Niger
Le Niger a révoqué les licences d'une trentaine d'opérateurs de transport et de chauffeurs routiers pour avoir refusé de transporter du carburant vers le Mali voisin, qui fait face à des pénuries en raison d'un blocus djihadiste.
Le Niger et le Mali, pays enclavé dirigé par une junte, sont alliés au Burkina Faso, également dirigé par l'armée, et tous trois sont confrontés à une intensification des attaques djihadistes.
Le Mali a connu une grave pénurie de carburant en octobre et novembre après que des militants du Groupe de soutien à l'islam et aux musulmans (JNIM), affilié à Al-Qaïda, ont coupé l'approvisionnement en carburant de plusieurs villes de ce pays aride d'Afrique de l'Ouest.
Le Niger, pays producteur de pétrole, souhaitait envoyer 82 camions-citernes à Bamako, la capitale malienne, parcourant les 1 400 kilomètres sous escorte militaire.
Le ministère des Transports du Niger a révoqué les licences de 14 transporteurs et 19 chauffeurs pour avoir refusé de transporter le carburant, selon un communiqué du ministère consulté lundi par l'AFP.

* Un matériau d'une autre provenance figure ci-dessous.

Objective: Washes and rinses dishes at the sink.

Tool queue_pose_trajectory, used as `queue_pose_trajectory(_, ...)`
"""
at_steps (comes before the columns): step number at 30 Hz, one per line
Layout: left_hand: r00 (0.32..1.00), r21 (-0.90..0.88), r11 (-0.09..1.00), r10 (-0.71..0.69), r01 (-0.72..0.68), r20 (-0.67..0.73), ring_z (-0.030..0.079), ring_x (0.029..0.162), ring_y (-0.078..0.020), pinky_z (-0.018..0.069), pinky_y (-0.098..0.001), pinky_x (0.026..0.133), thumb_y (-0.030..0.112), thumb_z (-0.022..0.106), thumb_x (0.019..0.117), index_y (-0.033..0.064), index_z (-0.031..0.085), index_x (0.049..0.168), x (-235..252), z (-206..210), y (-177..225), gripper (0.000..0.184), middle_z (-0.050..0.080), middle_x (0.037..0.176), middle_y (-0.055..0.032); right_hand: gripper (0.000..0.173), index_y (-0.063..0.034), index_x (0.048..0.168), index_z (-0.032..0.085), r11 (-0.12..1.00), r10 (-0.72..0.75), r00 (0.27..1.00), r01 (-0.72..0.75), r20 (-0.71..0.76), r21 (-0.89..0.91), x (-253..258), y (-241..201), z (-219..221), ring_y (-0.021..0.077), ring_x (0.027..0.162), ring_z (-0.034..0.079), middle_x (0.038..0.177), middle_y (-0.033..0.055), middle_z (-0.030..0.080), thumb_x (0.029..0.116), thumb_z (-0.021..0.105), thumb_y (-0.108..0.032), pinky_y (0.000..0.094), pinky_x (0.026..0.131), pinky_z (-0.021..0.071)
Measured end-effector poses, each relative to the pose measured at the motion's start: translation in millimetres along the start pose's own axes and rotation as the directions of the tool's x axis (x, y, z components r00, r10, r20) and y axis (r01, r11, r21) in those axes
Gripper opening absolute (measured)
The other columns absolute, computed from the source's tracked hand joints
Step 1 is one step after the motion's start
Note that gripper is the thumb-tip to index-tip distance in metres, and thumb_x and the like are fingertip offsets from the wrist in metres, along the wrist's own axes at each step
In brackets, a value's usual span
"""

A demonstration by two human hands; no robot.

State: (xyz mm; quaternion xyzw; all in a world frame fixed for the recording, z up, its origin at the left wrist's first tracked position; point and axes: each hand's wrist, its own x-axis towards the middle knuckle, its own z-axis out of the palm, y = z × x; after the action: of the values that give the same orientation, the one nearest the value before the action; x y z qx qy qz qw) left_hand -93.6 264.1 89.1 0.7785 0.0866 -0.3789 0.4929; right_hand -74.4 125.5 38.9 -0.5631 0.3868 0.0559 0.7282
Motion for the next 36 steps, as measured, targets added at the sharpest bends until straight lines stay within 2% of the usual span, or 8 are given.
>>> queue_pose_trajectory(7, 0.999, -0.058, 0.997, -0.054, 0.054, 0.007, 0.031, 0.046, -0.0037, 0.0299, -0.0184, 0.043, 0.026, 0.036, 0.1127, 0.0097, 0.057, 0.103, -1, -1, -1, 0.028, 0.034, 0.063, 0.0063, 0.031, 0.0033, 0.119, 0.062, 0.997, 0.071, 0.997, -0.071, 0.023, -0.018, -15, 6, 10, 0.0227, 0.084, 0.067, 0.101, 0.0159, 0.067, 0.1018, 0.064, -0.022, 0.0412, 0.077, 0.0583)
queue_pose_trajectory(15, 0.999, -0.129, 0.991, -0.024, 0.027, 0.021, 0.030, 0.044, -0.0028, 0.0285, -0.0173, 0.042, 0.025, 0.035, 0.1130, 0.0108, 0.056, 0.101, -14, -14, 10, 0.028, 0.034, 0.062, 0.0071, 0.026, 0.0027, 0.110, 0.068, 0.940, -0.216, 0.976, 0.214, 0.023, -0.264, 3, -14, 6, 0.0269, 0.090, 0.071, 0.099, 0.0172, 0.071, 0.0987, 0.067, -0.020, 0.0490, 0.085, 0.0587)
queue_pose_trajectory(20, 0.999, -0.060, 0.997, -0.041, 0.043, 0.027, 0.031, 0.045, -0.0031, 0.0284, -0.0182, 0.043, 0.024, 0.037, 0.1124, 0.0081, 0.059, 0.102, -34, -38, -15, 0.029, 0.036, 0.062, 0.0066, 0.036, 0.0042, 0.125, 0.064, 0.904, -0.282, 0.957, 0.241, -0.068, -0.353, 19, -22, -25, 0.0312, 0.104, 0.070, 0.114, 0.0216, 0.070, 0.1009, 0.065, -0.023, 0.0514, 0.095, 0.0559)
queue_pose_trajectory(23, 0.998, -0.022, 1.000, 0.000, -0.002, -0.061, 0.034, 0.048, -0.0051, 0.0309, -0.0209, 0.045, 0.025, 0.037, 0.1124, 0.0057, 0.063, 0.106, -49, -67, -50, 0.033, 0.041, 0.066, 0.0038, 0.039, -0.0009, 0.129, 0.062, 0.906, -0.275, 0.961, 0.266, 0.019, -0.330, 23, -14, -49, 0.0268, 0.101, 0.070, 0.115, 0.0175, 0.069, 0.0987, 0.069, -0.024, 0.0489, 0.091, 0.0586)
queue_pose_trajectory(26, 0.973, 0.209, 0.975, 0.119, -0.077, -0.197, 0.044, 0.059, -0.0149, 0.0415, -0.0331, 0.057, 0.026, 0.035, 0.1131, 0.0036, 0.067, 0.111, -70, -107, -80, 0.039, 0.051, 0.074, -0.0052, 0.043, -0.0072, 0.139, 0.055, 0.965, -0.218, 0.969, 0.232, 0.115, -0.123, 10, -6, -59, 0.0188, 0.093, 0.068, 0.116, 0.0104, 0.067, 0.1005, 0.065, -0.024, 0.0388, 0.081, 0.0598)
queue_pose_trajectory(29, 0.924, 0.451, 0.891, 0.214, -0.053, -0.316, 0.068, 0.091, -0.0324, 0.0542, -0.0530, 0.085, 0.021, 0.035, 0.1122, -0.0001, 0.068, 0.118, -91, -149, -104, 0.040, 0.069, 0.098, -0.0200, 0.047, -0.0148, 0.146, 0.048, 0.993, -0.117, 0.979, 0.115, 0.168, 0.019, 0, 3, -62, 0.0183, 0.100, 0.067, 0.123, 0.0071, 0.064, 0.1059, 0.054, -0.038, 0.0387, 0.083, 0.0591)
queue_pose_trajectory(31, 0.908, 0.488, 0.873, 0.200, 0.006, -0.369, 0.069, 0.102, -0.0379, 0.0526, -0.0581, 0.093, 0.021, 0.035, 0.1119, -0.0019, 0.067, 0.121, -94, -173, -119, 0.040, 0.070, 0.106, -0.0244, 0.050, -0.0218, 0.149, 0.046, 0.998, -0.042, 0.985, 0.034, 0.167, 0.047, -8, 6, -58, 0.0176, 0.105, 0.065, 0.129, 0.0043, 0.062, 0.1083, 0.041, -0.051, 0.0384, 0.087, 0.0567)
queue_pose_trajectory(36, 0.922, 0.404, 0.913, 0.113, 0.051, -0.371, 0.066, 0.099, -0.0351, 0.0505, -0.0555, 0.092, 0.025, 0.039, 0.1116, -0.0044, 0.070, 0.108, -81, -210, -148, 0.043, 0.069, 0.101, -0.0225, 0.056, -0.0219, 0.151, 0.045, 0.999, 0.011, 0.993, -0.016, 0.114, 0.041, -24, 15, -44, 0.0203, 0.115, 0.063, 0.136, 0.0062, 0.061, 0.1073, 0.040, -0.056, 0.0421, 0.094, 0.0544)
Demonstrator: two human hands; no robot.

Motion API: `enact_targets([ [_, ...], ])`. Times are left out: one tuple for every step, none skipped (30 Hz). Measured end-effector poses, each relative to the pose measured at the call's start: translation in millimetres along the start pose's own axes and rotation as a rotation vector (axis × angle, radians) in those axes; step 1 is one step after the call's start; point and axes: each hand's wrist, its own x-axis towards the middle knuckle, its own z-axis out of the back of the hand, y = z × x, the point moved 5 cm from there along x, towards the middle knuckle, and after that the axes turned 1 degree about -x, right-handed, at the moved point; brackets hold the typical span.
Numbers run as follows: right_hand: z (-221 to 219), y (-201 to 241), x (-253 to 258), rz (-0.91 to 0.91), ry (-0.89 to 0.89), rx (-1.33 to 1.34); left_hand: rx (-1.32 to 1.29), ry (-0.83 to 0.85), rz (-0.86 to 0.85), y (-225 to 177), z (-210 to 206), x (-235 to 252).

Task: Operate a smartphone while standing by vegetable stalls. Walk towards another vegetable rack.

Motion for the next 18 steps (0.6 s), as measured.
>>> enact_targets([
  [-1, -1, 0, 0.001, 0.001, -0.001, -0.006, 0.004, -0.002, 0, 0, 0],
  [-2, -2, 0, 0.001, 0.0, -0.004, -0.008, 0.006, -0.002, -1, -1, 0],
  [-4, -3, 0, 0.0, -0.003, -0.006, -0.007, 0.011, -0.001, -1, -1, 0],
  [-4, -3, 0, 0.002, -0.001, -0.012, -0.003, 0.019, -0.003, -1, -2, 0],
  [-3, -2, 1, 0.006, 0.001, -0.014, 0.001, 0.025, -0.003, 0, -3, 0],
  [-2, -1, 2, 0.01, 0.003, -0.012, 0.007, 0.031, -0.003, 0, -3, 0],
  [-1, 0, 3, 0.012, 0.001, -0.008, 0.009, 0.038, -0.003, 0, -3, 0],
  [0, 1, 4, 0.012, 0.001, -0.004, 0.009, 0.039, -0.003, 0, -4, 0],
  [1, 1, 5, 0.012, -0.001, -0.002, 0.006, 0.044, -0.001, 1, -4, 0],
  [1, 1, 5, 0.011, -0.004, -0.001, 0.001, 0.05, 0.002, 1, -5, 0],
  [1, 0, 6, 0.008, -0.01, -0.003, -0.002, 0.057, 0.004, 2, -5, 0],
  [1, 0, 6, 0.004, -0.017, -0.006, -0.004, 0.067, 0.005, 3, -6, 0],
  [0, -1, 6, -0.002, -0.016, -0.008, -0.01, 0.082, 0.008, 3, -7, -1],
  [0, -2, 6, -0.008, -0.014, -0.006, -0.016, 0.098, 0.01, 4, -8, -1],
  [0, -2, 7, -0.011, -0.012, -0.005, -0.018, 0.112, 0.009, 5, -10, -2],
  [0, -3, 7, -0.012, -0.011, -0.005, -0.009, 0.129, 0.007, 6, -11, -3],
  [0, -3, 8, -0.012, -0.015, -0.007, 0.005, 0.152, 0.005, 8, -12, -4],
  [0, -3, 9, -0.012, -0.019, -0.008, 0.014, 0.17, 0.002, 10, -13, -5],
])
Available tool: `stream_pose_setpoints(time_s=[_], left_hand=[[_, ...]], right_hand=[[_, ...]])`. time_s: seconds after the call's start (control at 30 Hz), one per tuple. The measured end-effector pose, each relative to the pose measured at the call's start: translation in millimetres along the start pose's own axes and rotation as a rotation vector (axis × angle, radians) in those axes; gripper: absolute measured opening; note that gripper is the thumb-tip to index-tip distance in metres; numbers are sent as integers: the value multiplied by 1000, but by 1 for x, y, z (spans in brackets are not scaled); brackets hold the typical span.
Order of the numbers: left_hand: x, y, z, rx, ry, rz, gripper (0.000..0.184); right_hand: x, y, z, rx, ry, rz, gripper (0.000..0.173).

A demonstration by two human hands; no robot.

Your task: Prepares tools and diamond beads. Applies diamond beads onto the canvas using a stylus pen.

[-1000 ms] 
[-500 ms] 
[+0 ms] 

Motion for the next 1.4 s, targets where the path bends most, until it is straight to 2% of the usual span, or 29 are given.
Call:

Un autre opérateur s'est vu infliger une suspension d'un an. "Ce refus constitue une violation grave des obligations légales et réglementaires en vigueur", a déclaré le ministre des Transports, Abdourahamane Amadou.
Le Burkina Faso, le Niger et le Mali ont formé l'Alliance des États du Sahel, ont annoncé la création d'une force conjointe de 5 000 soldats et leurs trois armées mènent conjointement des opérations contre les djihadistes.
Les problèmes d'approvisionnement en carburant touchent à nouveau certaines régions du Mali, notamment l'aéroport de Bamako, où plusieurs vols ont été annulés ces derniers jours.